#### Activity
Copy the lines of the data below exactly, starting at the first and stopping after the line that contains "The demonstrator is"; include no pictures.

#### The data
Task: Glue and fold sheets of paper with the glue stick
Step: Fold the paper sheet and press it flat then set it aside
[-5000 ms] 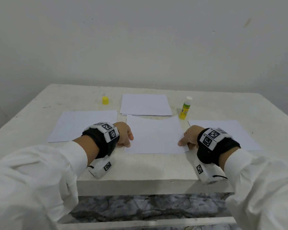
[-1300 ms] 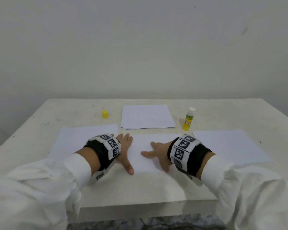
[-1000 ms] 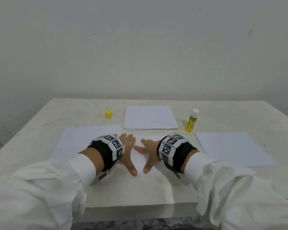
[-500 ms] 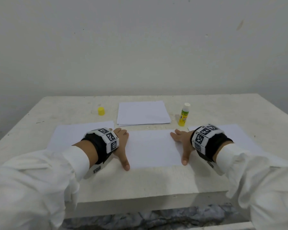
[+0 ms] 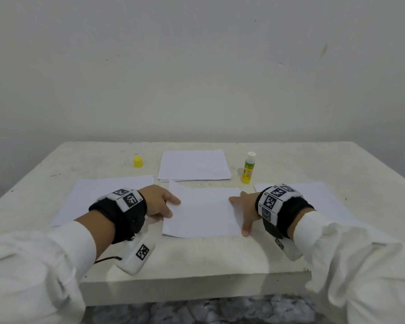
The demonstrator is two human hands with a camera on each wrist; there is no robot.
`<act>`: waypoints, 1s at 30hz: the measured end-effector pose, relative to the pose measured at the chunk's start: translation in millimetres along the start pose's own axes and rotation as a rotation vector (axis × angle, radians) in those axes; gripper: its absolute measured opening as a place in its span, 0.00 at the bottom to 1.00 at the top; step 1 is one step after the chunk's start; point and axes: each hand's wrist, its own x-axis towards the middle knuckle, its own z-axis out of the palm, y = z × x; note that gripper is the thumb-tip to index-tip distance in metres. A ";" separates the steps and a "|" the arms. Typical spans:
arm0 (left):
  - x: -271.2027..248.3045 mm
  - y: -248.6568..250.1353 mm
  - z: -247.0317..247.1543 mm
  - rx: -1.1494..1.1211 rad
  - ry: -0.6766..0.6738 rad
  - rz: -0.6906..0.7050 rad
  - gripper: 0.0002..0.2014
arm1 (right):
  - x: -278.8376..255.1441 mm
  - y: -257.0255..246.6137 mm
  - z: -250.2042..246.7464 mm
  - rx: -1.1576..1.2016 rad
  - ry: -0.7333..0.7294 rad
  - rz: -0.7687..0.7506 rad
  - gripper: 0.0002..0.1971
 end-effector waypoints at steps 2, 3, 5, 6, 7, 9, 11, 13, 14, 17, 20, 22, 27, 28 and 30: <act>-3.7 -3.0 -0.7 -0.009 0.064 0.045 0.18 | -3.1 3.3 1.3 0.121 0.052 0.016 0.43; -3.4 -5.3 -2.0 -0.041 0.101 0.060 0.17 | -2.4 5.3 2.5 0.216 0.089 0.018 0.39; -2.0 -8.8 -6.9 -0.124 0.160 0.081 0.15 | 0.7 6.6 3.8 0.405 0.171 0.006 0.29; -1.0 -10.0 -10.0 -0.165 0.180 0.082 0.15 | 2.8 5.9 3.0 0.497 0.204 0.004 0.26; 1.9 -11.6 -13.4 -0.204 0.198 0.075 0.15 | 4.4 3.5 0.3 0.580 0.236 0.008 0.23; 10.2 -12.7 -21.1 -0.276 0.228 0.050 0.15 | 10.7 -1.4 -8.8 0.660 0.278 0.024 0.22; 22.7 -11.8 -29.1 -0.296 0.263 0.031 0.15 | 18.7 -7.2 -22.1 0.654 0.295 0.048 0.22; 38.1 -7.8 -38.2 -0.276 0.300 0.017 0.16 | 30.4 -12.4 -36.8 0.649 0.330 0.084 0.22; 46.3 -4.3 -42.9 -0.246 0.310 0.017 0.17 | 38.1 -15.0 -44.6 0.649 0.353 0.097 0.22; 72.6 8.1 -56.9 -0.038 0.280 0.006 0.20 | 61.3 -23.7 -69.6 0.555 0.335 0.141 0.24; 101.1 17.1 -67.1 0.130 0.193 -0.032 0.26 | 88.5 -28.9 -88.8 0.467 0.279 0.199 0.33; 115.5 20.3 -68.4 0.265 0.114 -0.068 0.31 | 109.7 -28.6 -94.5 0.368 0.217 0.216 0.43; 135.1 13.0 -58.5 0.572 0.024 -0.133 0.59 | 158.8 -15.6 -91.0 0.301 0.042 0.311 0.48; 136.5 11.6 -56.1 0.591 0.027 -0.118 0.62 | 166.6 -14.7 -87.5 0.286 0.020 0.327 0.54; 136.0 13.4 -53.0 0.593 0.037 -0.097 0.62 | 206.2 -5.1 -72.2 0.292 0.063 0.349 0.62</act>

#### Solution for this exercise
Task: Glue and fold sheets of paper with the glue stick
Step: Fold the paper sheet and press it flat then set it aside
[-5000 ms] 
[-1300 ms] 
[-1000 ms] 
[-500 ms] 
[+0 ms] 
The demonstrator is two human hands with a camera on each wrist; there is no robot.

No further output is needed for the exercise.